Saturday, November 22, 2008

The Voice, part 2

As I wrote about here, it seems that my emerging friends have a new Bible translation on the market. Aside from the fact that the very last thing I think we need is yet another Bible translation, I have a problem...

I strolled over to the website recently [note: it works better in IE, sorry!] and found a side-by-side comparison chart of the Voice with three other translations (the Message, the ESV and the TNIV). One of the passages they chose for comparison was Jesus' temptation in the wilderness. The NET (which, not incidentally, I really like) reads this way:

"Then Jesus was led by the Spirit into the wilderness to be tempted by the devil. After he fasted forty days and forty nights he was famished. The tempter came and said to him..." Matt 4:1-3a

Fair enough; a fine translation.

The Voice reads this way:

"The Spirit then led Jesus into the desert to be tempted by the devil. Jesus fasted for 40 days and 40 nights. After this fast, He was, as you can imagine, hungry. But He was also curiously stronger because of His fast. And so He was able to withstand the devil, the tempter, when he came to Jesus."

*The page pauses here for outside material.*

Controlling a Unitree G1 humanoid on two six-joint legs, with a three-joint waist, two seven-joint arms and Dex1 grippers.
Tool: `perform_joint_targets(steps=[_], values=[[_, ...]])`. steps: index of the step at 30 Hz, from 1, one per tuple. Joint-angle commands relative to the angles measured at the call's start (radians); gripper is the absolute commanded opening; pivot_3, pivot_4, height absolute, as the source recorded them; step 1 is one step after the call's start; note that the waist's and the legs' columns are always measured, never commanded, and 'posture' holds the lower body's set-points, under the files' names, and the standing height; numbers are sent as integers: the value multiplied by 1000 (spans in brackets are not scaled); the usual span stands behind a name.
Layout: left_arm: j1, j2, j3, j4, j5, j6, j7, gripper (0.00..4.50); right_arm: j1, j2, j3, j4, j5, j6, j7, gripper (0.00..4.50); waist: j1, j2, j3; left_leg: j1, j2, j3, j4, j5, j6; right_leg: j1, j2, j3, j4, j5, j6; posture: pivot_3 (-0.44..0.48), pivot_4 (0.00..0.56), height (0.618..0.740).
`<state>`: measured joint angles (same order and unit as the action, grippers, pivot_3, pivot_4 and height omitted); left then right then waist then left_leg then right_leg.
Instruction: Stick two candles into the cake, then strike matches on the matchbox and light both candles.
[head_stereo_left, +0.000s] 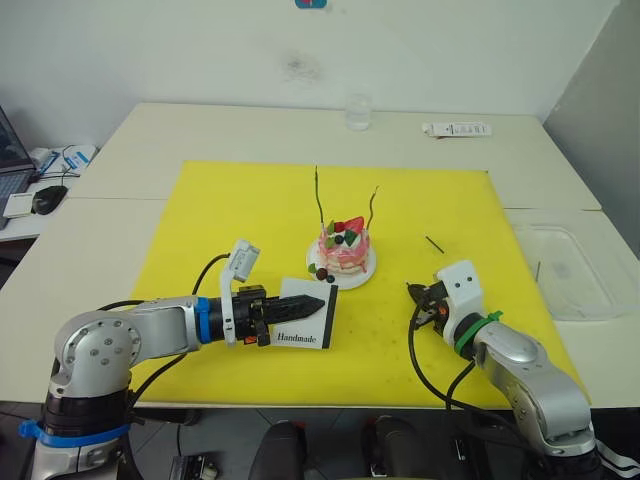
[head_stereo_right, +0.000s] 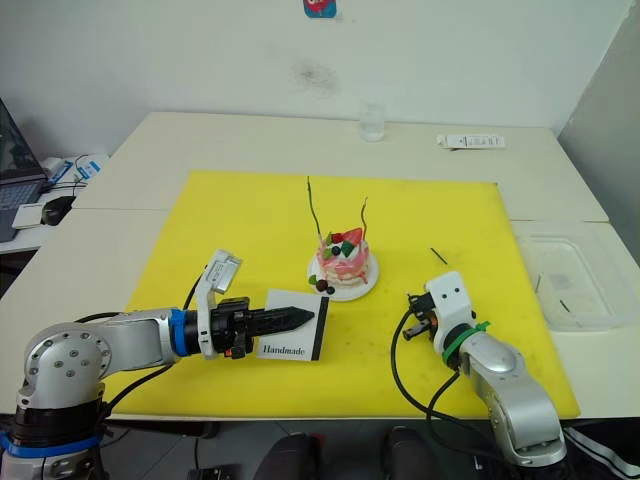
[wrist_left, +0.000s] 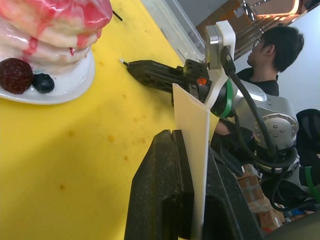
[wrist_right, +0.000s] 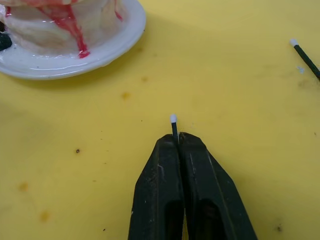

Houston, we have a problem. I'm okay with the concept of dynamic equivalency. I'm okay with a Bible inserting explanatory information within the body of the text, to a point. But did you notice the huge running commentary inserted into the Voice?! To their credit, it's italicized (the oft misunderstood standard for this kind of translational work). But that's little solace to a guy like me that feels the reader - not the editors of a particular translation - should bear the primary responsibility for interpretation.

Who's to say that Jesus' strength was "curious"? Why does the translation call for the quaint little insertion "as you can imagine"? How do we know that it was "because of his fast" that He was strong? What's the value of a comparative (strongerer) when it comes to Jesus?

These and more questions are raised by the Voice's translation. As a rule, any translation that raises more questions than it answers should be viewed with skepticism, no?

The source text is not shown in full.